[Bug middle-end/44053] benchmark function attribute.
--- Comment #1 from svfuerst at gmail dot com 2010-05-10 06:36 --- A common technique is to benchmark a function by calling it many times i.e. void foo(void) { /* foo's implementation */ } int main(void) { int i; for (i = 0; i LARGE_NUM; i++) foo(); return 0; } The problem with this technique is that although the programmer would like to optimize foo, the compiler will over optimize. In short, it would be nice if there was a flag to enforce the ABI in usage of foo to get meaningful results. i.e. 1) Prevent inlining of foo. (The current 'noinline' attribute.) 2) Prevent cloning of foo for specific argument cases. 3) Prevent deletion of calls to foo. In the example case, the calls to foo may be removed as no external side effects may be visible.
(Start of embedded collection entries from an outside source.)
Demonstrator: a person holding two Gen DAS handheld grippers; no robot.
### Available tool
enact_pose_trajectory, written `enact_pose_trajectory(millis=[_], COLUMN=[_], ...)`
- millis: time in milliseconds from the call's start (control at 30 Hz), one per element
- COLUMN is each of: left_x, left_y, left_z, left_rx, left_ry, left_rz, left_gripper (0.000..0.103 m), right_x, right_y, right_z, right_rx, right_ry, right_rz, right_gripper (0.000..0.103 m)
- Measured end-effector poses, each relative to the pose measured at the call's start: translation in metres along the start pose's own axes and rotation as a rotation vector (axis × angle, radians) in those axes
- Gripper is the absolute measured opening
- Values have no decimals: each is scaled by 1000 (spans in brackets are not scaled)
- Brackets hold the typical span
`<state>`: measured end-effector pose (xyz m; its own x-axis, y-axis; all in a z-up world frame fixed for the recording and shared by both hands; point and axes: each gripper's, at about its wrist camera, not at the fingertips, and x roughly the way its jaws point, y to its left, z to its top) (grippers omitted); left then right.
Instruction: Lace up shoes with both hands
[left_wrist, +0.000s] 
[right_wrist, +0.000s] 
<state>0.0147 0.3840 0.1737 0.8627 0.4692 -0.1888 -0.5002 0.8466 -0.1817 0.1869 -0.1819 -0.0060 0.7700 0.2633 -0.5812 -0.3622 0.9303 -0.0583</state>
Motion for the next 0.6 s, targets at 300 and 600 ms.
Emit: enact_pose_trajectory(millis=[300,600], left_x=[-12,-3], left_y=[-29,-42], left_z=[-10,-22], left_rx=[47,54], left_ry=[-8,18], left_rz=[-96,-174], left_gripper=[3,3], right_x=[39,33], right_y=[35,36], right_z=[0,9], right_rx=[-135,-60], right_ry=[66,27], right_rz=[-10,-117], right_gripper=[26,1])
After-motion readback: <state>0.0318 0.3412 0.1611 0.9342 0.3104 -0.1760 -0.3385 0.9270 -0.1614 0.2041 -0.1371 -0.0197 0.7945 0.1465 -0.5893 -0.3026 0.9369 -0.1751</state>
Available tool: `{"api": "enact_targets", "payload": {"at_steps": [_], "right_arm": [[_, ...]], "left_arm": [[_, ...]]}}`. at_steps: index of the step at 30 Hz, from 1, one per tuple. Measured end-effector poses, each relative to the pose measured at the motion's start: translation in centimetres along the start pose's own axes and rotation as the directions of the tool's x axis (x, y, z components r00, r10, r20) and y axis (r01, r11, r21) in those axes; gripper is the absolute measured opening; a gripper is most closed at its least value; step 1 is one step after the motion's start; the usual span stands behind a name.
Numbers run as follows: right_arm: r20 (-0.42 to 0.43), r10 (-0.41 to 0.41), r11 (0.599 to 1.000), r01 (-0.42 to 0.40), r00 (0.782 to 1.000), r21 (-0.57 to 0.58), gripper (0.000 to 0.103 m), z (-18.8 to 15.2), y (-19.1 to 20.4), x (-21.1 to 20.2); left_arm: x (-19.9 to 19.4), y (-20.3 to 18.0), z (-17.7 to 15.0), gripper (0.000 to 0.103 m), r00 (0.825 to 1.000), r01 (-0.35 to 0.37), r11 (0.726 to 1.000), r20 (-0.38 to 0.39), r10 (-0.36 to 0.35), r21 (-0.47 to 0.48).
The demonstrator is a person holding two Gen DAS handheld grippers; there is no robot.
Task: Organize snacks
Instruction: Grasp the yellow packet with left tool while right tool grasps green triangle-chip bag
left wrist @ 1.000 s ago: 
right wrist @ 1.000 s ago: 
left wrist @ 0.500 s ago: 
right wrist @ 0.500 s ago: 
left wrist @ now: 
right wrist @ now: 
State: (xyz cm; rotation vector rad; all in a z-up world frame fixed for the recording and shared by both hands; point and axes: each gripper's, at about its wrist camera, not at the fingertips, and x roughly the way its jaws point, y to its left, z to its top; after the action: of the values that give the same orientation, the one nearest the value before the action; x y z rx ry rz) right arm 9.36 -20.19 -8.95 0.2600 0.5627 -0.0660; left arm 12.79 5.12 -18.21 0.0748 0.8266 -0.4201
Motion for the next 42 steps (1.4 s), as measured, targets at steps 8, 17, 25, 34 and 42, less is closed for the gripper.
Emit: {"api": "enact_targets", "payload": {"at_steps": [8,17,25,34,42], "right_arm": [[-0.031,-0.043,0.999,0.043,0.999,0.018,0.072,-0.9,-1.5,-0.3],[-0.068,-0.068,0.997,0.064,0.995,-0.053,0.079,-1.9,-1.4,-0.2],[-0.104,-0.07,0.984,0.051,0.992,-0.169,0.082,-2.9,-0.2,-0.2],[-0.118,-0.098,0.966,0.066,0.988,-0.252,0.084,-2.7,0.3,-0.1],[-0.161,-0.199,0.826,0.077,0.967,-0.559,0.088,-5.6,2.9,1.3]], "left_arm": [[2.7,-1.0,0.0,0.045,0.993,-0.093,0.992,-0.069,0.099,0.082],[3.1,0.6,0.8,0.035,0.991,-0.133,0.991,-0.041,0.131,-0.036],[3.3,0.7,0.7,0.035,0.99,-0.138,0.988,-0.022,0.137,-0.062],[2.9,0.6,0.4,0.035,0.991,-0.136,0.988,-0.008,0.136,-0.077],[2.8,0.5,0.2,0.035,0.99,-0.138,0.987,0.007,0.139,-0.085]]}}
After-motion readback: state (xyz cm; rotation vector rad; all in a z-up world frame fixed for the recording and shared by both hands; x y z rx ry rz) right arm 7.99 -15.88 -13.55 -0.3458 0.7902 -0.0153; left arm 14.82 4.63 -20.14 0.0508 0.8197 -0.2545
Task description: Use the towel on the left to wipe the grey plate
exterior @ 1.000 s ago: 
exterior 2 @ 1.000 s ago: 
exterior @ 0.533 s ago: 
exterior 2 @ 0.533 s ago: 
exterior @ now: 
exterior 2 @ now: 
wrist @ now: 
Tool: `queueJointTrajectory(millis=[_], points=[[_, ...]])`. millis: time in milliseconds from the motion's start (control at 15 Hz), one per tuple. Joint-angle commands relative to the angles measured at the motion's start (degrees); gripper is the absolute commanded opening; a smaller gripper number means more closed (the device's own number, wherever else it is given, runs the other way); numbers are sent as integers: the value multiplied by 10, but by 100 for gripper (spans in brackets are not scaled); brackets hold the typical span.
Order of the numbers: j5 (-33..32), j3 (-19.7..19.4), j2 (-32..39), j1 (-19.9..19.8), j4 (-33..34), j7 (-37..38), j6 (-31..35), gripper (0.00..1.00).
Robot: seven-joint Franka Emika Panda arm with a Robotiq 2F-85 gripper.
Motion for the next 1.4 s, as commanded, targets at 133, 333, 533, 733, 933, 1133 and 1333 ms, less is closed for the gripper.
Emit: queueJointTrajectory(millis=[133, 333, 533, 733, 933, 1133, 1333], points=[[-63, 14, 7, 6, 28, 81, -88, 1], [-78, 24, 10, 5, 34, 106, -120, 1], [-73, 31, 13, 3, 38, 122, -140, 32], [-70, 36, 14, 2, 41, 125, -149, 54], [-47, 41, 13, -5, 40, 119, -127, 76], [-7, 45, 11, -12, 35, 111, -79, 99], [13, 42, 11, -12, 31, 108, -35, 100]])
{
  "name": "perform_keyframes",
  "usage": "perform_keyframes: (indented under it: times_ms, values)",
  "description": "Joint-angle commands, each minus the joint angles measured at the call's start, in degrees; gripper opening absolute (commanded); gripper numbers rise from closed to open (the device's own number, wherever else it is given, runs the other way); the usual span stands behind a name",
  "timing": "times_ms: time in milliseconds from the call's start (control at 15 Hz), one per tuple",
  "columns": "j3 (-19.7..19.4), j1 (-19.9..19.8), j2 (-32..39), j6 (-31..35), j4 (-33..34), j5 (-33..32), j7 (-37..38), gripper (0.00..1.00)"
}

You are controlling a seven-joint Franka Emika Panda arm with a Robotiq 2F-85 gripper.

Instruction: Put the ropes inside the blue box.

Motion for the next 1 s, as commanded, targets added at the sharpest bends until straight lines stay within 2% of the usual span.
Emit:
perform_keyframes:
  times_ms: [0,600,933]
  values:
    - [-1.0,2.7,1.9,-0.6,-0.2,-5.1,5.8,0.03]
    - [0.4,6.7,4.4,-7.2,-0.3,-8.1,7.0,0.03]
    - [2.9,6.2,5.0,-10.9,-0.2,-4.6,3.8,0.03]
However, the most important side effect, the total time taken, is then altered. 4) Enforce the existence of foo, so its disassembly may be examined. (The current 'used' attribute.) At the moment an increasing number of work-arounds need to be done to avoid these problems. It would be nice if a single function attribute would tell the compiler to avoid optimizations that cross the foo function-call interface boundary, but maintain optimizations within foo itself. -- http://gcc.gnu.org/bugzilla/show_bug.cgi?id=44053
[Bug middle-end/44053] benchmark function attribute.
--- Comment #2 from steven at gcc dot gnu dot org 2010-05-10 06:55 --- Re. comment #1: (1) For this, there is the noinline attribute, as you already knew. (2) See the noclone attribute (3) See the regparm attribute (4) You could use volatile and things like that, or put the unit in a separate translation unit. -- http://gcc.gnu.org/bugzilla/show_bug.cgi?id=44053
[Bug middle-end/44053] benchmark function attribute.
--- Comment #3 from rguenth at gcc dot gnu dot org 2010-05-10 09:13 --- 4) is already fine with noclone,noinline for 3) you can add artificial side-effects by an empty asm(); -- http://gcc.gnu.org/bugzilla/show_bug.cgi?id=44053
[Bug middle-end/44053] benchmark function attribute.
--- Comment #4 from steven at gcc dot gnu dot org 2010-05-10 11:00 --- In other words: not an issue. -- steven at gcc dot gnu dot org changed: What|Removed |Added Status|UNCONFIRMED |RESOLVED Resolution||WORKSFORME http://gcc.gnu.org/bugzilla/show_bug.cgi?id=44053
[Bug middle-end/44053] benchmark function attribute.
--- Comment #5 from svfuerst at gmail dot com 2010-05-10 14:53 --- The problem is that the list of these workarounds tends to increase with each release of gcc. (i.e. noclone was added in gcc 4.5) It would be nice if there was a single attribute to use that would work with all future versions of the compiler, no matter how smart it gets. For example, putting the function to benchmark into a separate compilation unit isn't guaranteed to work indefinitely. If ever lto is enabled by default in the future, it will then cause problems. Think of it as the difference between -O2, and the long list of command line optimization flags that -O2 represents. Eventually the complexity of adding that new flag is less than the complexity of the list of things it represents. -- http://gcc.gnu.org/bugzilla/show_bug.cgi?id=44053
[Bug middle-end/44053] benchmark function attribute.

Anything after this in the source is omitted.